Your prodigal daughter is home again,
Battered and bruised,
Your daughter has washed up on your shores.
I know you’ve been wondering why the ocean looks vermilion like the mark of my father on your forehead.
I know often you stare hauntingly at the waves, whispering lullabies you sang to me as a child,
Words once coated with my Father’s laughter now emit the same old smell of cheap cigarettes and broken dreams.
But tonight, you can put my head in your lap and sing to me songs about my father and his hands,
Tell me about my grandmother and her smiles, tell me about the women of my blood, sing about my father and his words.
2. How does it feel, mother?
Do your hollow, old eyes remember the shade of your youth on my face?

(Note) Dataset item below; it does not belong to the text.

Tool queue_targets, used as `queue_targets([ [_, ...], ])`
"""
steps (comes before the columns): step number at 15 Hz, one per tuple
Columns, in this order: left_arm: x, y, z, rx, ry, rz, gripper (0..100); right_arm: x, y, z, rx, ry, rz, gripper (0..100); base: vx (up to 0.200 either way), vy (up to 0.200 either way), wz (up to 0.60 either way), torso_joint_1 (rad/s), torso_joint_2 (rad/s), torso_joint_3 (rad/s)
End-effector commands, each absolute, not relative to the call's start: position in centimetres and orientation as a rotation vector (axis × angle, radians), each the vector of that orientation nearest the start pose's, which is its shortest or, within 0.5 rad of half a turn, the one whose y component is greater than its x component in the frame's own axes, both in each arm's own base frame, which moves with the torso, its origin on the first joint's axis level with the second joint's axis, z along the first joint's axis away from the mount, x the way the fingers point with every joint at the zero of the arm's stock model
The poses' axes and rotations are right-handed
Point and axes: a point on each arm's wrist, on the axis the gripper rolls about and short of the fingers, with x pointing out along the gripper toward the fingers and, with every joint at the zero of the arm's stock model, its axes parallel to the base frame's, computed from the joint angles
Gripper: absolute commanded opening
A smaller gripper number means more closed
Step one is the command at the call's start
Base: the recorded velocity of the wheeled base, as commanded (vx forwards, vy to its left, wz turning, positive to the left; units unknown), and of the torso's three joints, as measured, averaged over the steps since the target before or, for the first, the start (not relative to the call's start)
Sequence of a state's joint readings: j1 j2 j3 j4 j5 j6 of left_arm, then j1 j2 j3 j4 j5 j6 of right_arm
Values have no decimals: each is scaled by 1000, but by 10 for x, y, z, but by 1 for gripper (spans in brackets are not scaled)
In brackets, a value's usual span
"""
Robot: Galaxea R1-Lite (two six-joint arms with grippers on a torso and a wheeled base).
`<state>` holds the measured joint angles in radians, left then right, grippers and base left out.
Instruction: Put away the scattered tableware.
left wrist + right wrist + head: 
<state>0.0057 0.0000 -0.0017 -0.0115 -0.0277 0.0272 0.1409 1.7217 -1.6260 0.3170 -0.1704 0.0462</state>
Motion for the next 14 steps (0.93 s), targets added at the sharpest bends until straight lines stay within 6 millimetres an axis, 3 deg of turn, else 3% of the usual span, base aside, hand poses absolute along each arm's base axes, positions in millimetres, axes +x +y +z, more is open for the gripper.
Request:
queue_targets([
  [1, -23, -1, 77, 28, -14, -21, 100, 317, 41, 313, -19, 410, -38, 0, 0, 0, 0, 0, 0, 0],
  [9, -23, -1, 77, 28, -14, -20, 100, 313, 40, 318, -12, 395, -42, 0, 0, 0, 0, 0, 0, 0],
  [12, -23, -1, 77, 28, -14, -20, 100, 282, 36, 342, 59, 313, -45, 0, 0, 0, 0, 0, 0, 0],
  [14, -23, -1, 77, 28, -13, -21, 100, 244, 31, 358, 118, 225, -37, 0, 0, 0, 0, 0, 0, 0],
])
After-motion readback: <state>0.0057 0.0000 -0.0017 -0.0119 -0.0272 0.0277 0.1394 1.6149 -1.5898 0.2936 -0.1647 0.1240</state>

I know, I told you I’d never be back to listen to your songs again,
But mother, I’m broken
Like the silver cold mirrors you once kept in my room,
I told you I hate my reflection,
So you stayed up all night breaking mirrors in the house to remind me beauty shines from within.
I’m sorry mother, I didn’t bandage your broken skin, I was to busy finding my reflection on broken mirrors,
Finding traces of our past.
3. Keep a bowl of sweetened rice and milk,
Like you did on every birthday of mine,
It is my birth, mother.
Tonight I won’t let you sit alone, while I drown my demons in cheap liquor.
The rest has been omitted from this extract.